* _Assignment_
Transcribe only part of the material below: the lines from the one containing "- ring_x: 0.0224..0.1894" through the one containing "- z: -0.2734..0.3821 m", inclusive, exactly as written.

================

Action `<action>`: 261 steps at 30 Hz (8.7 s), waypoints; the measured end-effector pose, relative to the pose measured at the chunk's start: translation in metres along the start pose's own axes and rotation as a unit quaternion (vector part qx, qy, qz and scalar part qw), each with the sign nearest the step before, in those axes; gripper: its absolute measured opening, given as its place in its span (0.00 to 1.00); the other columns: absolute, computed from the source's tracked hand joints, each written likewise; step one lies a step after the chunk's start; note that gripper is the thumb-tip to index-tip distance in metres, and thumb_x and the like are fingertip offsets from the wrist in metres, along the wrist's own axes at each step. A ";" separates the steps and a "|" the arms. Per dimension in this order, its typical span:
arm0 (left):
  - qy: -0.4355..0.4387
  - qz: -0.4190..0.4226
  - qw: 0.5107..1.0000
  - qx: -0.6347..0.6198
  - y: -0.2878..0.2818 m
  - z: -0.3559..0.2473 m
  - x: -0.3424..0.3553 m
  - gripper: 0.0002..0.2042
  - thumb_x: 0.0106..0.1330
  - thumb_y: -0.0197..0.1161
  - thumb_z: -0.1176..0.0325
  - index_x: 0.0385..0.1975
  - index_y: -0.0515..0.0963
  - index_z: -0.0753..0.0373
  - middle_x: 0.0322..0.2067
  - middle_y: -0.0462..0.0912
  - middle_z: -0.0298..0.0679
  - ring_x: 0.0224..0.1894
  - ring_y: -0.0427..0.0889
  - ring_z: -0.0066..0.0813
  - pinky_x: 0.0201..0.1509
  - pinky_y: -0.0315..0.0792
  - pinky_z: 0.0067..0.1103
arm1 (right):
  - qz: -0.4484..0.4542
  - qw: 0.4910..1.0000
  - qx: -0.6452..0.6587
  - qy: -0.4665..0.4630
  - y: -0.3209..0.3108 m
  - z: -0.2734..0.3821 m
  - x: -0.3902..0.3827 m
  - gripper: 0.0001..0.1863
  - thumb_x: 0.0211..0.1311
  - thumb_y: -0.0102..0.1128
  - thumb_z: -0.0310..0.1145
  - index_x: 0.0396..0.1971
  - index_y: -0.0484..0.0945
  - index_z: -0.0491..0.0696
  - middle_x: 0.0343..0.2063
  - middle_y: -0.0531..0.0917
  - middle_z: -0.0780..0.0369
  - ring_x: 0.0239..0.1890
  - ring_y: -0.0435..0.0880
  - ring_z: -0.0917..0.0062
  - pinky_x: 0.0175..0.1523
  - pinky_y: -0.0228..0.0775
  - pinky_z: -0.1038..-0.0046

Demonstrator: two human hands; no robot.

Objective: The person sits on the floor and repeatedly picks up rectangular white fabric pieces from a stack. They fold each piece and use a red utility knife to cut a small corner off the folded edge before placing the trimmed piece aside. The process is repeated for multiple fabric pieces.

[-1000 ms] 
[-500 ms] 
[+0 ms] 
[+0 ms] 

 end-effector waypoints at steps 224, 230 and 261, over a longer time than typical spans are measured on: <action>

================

* _Written answer_
  - ring_x: 0.0224..0.1894
  - ring_y: -0.0427..0.0889
  - ring_z: -0.0066..0.0813
  - pinky_x: 0.0201..0.1509
  - pinky_y: -0.0315..0.0792
  - pinky_z: 0.0067..0.1103
arm1 (right):
  - qz: -0.4484..0.4542
  - qw: 0.4910..1.0000
  - qx: -0.6452..0.6587
  - qy: -0.4665..0.4630
  - y: -0.3209..0.3108 m
  - z: -0.2734..0.3821 m

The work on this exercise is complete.